Il Parlamento europeo, invece, ne riconosce due, per tenere distinte le forme legate ad eventi improvvisi e quelle permanenti, dovute a catastrofi di lunga durata, ritenendo necessari interventi di protezione diversi. Per cui, il diritto di rifugiati climatici a una protezione internazionale rischia di non essere (sempre e chiaramente) riconosciuto: appare complicato determinare il nesso di causalità esistente tra il cambiamento climatico e le migrazioni.

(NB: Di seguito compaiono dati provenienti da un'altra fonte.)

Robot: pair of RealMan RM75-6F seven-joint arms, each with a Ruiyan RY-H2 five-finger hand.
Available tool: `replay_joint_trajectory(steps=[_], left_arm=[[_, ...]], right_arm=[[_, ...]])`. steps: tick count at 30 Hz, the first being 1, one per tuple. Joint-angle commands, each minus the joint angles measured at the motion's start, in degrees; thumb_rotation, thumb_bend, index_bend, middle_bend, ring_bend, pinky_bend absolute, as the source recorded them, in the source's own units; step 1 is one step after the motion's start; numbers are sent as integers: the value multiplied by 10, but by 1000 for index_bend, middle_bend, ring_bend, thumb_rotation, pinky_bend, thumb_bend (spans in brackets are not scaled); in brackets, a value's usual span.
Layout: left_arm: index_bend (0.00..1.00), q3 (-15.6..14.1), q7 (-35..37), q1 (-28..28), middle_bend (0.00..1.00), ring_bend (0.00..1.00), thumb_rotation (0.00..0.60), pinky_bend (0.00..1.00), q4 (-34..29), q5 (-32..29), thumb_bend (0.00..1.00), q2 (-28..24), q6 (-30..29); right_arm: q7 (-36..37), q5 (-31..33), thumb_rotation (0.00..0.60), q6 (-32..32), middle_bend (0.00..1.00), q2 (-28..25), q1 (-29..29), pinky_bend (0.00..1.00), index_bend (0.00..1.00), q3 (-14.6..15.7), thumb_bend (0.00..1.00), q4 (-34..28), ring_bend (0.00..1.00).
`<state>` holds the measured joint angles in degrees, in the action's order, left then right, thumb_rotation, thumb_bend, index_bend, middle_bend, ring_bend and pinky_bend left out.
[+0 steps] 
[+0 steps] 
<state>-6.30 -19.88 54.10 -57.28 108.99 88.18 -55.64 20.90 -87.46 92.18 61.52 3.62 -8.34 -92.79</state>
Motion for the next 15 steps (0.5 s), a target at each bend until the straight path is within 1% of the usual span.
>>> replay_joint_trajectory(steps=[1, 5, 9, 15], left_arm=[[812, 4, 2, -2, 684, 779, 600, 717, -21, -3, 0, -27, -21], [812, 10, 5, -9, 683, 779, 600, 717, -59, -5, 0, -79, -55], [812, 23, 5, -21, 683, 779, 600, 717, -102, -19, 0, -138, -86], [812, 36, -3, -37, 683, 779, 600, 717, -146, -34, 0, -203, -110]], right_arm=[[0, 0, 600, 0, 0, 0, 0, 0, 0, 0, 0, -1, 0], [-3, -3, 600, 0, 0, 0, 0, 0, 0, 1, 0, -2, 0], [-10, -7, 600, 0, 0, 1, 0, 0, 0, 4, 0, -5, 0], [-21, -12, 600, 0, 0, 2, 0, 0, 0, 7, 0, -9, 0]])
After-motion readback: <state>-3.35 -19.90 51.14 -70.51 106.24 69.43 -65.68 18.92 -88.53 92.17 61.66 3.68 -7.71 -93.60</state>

Perché? Per l’ottusità di pensare che la mobilità geografica rappresenti solo una delle possibili strategie di adattamento. O perché, secondo quanto si ritrova nel Manuale sulle procedure e i criteri per la determinazione dello status di rifugiati, redatto dall’UNHCR nel 1992, il nesso tra fuga e persecuzione è giustificato solo dall’incapacità dello Stato di intervenire a tutelare o garantire un ambiente dignitoso nel quale poter vivere.

Eppure, sebbene molte evidenze empiriche porterebbero a favorire il riconoscimento della categoria dei rifugiati per ragioni ambientali, la messa a punto di una struttura normativa di riferimento stenta a decollare. Se ne trova traccia (embrionale) nell’ordinamento degli Usa, di Svezia e di Finlandia.

Nel nostro, all’articolo 20 del Testo unico sull’immigrazione, è presente una disposizione. Titolo: Misure straordinarie di accoglienza per eventi eccezionali. Da applicarsi in occasione di “conflitti, disastri naturali o altri eventi di particolare gravità in Paesi non appartenenti all’Unione europea”. Nonostante il riferimento sia esplicito, la protezione di questa tipologia di rifugiati è discutibile sul piano della solidità e della ripetitività delle procedure.

Ci piace pensare che il vuoto legislativo sia da attribuirsi alla relativa novità del problema e alla sua sostanzialità. Troppo ampia e articolata per essere ristretta dentro un quadro giuridico esistente.